I think the "mixed development" thing was something put out by the Office of the Deputy Prime Minister, but I'm not sure if it was a policy idea or was actually legislated for.
 
it was official policy, it required no legislation. the only trials i know weren't very successful - massive numbers of buy-to-lets that were then rented out to the very people who were meant to be priced out of the area!
 
it was official policy, it required no legislation. the only trials i know weren't very successful - massive numbers of buy-to-lets that were then rented out to the very people who were meant to be priced out of the area!

Hardly an effect that couldn't have easily been predicted, either, given the scarcity of social housing just about everywhere in the UK. ;)
Still, isn't a "captive market" of tenants ever so convenient for the buy-to-letters? One might almost think that current housing policy had been constructed with Landlordism in mind. :)
 
Still, isn't a "captive market" of tenants ever so convenient for the buy-to-letters? One might almost think that current housing policy had been constructed with Landlordism in mind. :)

there is also the tax breaks on property based pensions .. can't remember what they are called .. there was a big argument from the left to get them taken away as they were stoking teh BTL market but brown held firm! :D
 
These urinals in Amsterdam seem like a good idea to solve the problem. :D
I hope there are sinks of some kind on the other side...

We probably do have a housing shortage at the end of the day, but the question certainly is 'Why?' Lack of vision and funding are probably foremost, because the best constructed housing isn't going to last forever, and now we have the prospect of climate change restricting our options for new build ('fear of flooding' is the new NIMBY-ism, down our way at least).

It's funny in a way. I'm sure a lot of people thought that because we put a man on the moon, we could avoid the fate of every other civilisation, but the decline always catches up, un-noticed until it's way too late...
 
Has anyone given any thought to the people who are so poor that buying a house is a fairytale, even if buy to let was abolished etc...?

For these people (who have to rent), buy to let is good, because more people renting accommodation drives the average rental price down.
 
Has anyone given any thought to the people who are so poor that buying a house is a fairytale, even if buy to let was abolished etc...?

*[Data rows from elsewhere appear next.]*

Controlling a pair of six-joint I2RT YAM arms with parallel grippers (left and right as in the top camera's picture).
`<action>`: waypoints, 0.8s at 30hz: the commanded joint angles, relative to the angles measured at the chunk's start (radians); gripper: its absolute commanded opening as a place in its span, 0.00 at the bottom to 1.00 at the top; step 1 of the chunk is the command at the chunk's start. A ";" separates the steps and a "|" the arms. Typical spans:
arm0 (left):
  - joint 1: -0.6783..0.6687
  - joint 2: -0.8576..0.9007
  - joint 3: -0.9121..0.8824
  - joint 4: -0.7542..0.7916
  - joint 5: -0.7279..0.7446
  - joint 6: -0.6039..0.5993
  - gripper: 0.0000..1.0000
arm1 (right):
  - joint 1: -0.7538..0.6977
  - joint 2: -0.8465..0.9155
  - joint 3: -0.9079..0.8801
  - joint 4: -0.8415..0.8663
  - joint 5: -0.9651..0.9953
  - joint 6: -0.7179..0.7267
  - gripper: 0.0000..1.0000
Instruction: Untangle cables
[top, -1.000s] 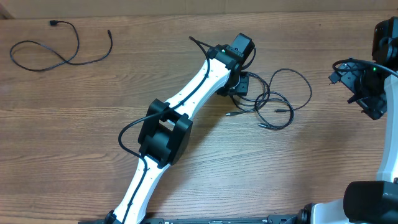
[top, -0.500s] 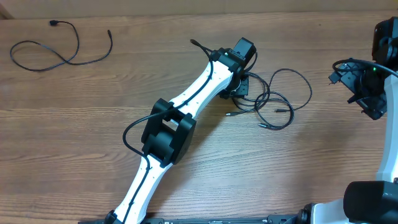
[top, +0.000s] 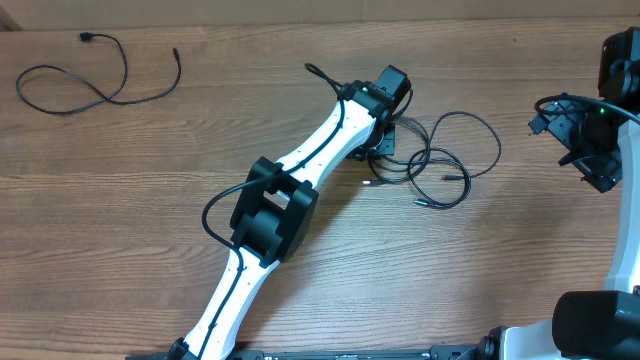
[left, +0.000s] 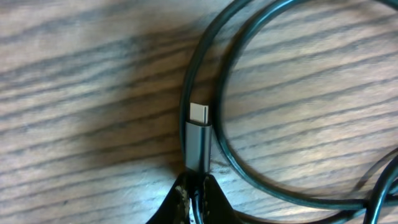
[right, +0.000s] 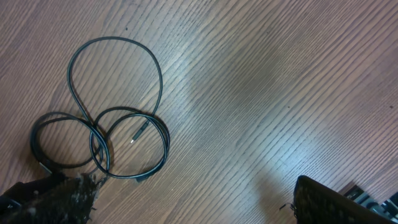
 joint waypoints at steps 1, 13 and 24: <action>0.027 0.029 0.001 -0.041 -0.025 0.002 0.04 | -0.002 -0.014 0.000 0.004 0.007 -0.002 1.00; 0.076 -0.027 0.227 -0.240 0.053 0.018 0.04 | -0.002 -0.014 0.000 0.004 0.007 -0.002 1.00; 0.094 -0.031 0.285 -0.304 -0.006 0.017 1.00 | -0.002 -0.014 0.000 0.004 0.007 -0.002 1.00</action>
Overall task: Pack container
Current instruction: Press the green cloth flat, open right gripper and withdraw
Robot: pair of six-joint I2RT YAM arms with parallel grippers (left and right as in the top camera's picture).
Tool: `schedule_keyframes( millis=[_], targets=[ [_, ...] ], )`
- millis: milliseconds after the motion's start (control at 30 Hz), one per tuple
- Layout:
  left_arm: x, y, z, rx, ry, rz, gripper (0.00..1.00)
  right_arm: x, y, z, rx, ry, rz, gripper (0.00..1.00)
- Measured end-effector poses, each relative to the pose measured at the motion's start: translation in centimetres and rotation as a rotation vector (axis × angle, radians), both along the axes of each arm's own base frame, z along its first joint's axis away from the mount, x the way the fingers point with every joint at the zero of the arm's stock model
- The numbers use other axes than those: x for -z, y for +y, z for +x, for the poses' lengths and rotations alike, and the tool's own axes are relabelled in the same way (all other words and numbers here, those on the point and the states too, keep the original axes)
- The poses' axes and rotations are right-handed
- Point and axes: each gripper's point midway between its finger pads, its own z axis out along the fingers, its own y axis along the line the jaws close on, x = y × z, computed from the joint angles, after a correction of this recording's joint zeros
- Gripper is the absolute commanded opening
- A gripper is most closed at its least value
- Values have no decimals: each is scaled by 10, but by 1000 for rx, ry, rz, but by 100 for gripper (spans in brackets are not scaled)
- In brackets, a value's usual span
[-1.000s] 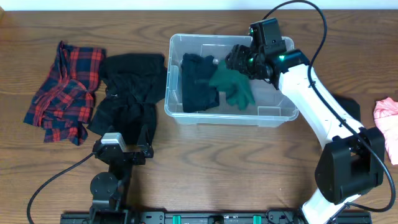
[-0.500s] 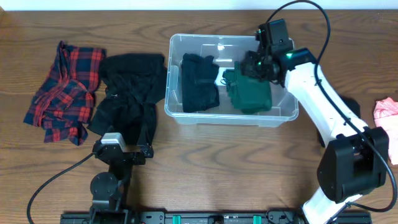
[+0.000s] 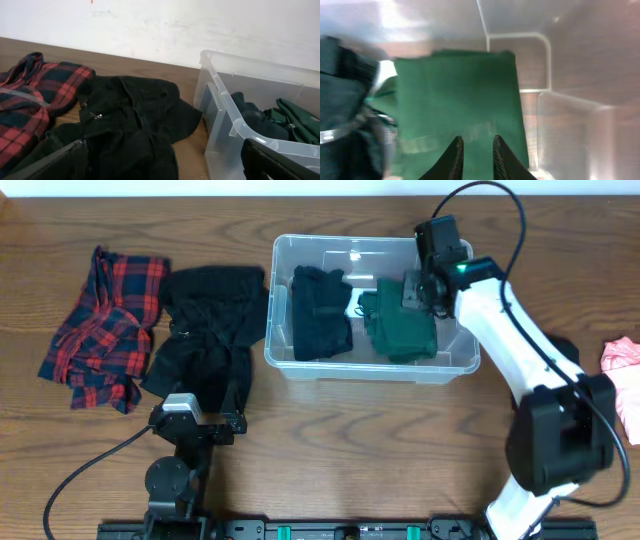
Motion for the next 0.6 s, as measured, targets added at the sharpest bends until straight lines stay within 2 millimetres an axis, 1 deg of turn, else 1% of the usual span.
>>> schedule_keyframes(
  millis=[167, 267, 333, 400, 600],
  targets=[
    [0, 0, 0, 0, 0, 0, 98, 46, 1, -5, -9, 106, -19, 23],
    [0, 0, 0, -1, 0, 0, 98, 63, 3, -9, -15, 149, -15, 23],
    [0, 0, 0, 0, 0, 0, 98, 68, 5, -9, -19, 158, -4, 23],
    [0, 0, 0, 0, 0, 0, 98, 69, 8, -8, -24, 156, 9, 23],
    [0, 0, 0, 0, 0, 0, 98, 66, 22, -2, -39, 129, 70, 24]
  ],
)
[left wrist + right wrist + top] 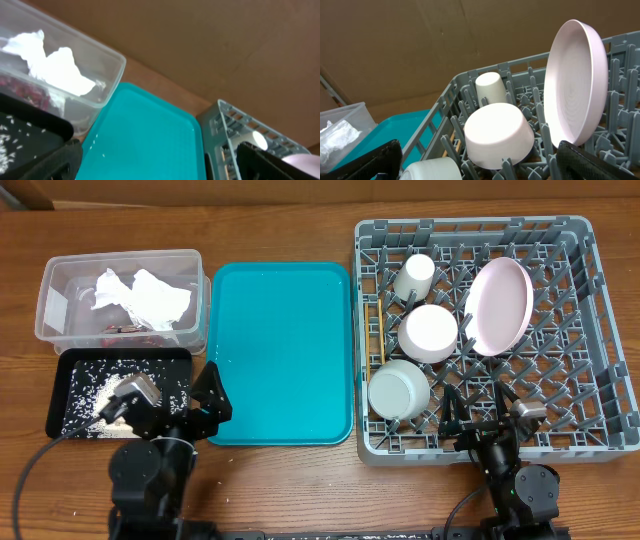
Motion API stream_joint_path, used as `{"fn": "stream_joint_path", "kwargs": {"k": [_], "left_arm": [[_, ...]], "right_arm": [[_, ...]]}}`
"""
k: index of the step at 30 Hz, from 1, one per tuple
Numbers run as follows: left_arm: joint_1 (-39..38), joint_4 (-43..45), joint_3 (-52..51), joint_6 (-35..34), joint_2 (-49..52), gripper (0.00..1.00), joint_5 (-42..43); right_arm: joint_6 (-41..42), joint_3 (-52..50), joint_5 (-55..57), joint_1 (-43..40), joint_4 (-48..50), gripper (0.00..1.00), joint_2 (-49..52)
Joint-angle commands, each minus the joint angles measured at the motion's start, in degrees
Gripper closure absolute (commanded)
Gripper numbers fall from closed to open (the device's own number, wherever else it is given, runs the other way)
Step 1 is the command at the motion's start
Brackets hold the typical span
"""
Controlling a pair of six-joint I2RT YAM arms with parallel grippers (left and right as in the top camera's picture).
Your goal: Sort waste into correct bins and load items into the dishwasher
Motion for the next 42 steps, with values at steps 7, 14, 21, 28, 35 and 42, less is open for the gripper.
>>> {"fn": "stream_joint_path", "kwargs": {"k": [7, 14, 21, 28, 35, 42], "left_arm": [[-0.31, 15.04, -17.35, -2.05, -8.87, 0.00, 0.26], [-0.13, 19.82, -24.50, -2.01, -13.68, 0.00, -1.44], [1.75, 18.51, -27.76, -1.75, -17.27, 0.00, -1.77], [5.14, 15.23, -27.76, 5.01, -19.61, 0.00, -0.48], [6.88, 15.04, -27.76, 17.57, -20.85, 0.00, 1.64], [6.10, 15.04, -27.74, 26.16, -20.85, 0.00, 1.73]], "right_arm": [[-0.20, -0.59, -0.31, -0.17, 0.44, 0.00, -0.61], [-0.20, -0.59, -0.31, -0.17, 0.44, 0.00, -0.61], [-0.20, -0.59, -0.31, -0.17, 0.44, 0.00, -0.61], [-0.20, -0.59, -0.31, -0.17, 0.44, 0.00, -0.61], [-0.20, -0.59, -0.31, -0.17, 0.44, 0.00, -0.61], [-0.20, -0.59, -0.31, -0.17, 0.44, 0.00, -0.61]]}}
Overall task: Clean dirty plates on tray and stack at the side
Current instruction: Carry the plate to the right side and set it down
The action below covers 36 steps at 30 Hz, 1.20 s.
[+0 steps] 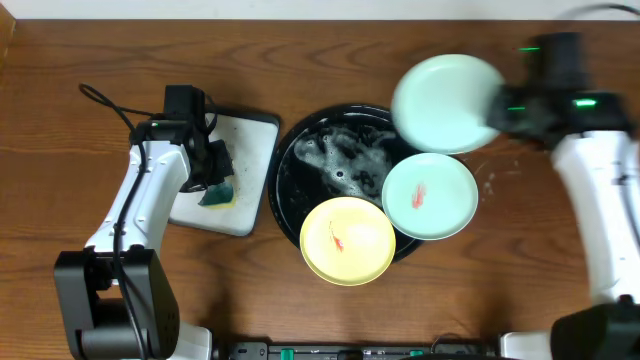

For these people (who have to rent), buy to let is good, because more people renting accommodation drives the average rental price down.

That's a pretty facile argument, given the fact that private rental is more often than not unavailable to people on benefits, is not subject to the same rent controls/affordability criteria as social housing and is also prone to the "area average" rent effect, where areas become populated by those who can afford to rent there, rather than the rental prices descending. It's one of the phenomena that causes the modern-day suburbanisation of the "working classes", pushing them to the economic and geographic periphery.
 
Has anyone given any thought to the people who are so poor that buying a house is a fairytale, even if buy to let was abolished etc...?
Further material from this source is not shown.